→ **WORK REQUIRED**: Below is a listing to copy exactly; no image goes into the copy.

╭──

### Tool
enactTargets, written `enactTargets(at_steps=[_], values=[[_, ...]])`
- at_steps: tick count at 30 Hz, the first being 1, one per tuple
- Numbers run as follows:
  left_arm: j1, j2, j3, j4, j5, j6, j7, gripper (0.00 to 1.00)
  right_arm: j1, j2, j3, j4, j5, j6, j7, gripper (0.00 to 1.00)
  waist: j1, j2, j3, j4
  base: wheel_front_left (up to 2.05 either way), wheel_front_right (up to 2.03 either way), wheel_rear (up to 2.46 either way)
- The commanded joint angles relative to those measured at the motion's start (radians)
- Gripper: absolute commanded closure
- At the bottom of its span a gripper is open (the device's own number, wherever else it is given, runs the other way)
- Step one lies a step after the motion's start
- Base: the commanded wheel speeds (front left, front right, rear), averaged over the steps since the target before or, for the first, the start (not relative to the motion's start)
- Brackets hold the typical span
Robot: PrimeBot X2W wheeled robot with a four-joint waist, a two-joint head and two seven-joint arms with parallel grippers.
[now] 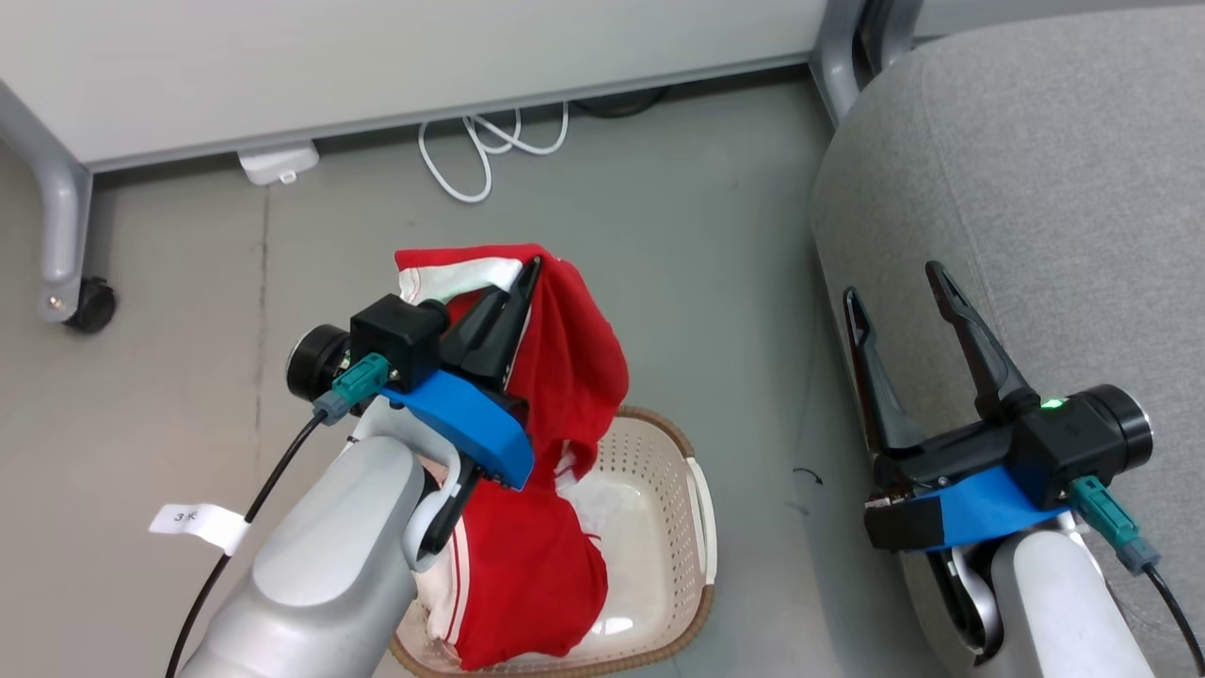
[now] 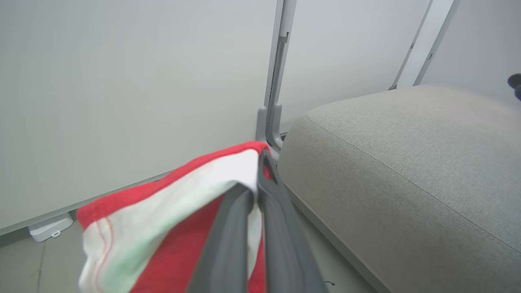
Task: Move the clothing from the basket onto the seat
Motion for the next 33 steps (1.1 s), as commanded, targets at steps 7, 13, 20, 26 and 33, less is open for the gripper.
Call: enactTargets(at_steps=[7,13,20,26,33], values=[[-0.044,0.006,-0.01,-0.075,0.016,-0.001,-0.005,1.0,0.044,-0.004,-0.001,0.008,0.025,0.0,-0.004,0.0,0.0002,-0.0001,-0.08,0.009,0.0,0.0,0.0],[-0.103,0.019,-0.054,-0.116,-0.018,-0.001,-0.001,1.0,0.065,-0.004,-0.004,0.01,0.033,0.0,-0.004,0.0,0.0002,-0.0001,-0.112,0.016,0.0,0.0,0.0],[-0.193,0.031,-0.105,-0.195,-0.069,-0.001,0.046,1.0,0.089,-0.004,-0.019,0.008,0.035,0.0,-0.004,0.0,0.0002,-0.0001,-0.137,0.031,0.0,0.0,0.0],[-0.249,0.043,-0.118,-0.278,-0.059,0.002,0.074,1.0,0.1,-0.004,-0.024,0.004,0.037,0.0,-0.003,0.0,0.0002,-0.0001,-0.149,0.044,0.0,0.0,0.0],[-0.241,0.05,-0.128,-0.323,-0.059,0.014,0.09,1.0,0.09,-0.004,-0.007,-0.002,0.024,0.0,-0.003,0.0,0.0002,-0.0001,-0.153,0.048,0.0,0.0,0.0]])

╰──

→ **EXPECTED OUTPUT**:
### Tool
enactTargets, written `enactTargets(at_steps=[_], values=[[_, ...]])`
- at_steps: tick count at 30 Hz, the first being 1, one per tuple
- Numbers run as follows:
  left_arm: j1, j2, j3, j4, j5, j6, j7, gripper (0.00 to 1.00)
  right_arm: j1, j2, j3, j4, j5, j6, j7, gripper (0.00 to 1.00)
  waist: j1, j2, j3, j4
  base: wheel_front_left (up to 2.05 either way), wheel_front_right (up to 2.03 either way), wheel_rear (up to 2.46 either way)
- The commanded joint angles relative to those measured at the motion's start (radians)
- Gripper: absolute commanded closure
- At the bottom of its span a gripper is open (the device's own number, wherever else it is given, runs the other way)
- Step one lies a step after the motion's start
- Base: the commanded wheel speeds (front left, front right, rear), averaged over the steps since the target before or, for the first, the start (not relative to the motion's start)
- Brackets hold the typical span
Robot: PrimeBot X2W wheeled robot with a four-joint waist, a two-joint head and two seven-joint arms with parallel grippers.
[now] 
[now] 
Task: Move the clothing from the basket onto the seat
Motion for the next 33 steps (1.1 s), as commanded, targets at steps 7, 13, 20, 26 and 33, less is open for the gripper.
Call: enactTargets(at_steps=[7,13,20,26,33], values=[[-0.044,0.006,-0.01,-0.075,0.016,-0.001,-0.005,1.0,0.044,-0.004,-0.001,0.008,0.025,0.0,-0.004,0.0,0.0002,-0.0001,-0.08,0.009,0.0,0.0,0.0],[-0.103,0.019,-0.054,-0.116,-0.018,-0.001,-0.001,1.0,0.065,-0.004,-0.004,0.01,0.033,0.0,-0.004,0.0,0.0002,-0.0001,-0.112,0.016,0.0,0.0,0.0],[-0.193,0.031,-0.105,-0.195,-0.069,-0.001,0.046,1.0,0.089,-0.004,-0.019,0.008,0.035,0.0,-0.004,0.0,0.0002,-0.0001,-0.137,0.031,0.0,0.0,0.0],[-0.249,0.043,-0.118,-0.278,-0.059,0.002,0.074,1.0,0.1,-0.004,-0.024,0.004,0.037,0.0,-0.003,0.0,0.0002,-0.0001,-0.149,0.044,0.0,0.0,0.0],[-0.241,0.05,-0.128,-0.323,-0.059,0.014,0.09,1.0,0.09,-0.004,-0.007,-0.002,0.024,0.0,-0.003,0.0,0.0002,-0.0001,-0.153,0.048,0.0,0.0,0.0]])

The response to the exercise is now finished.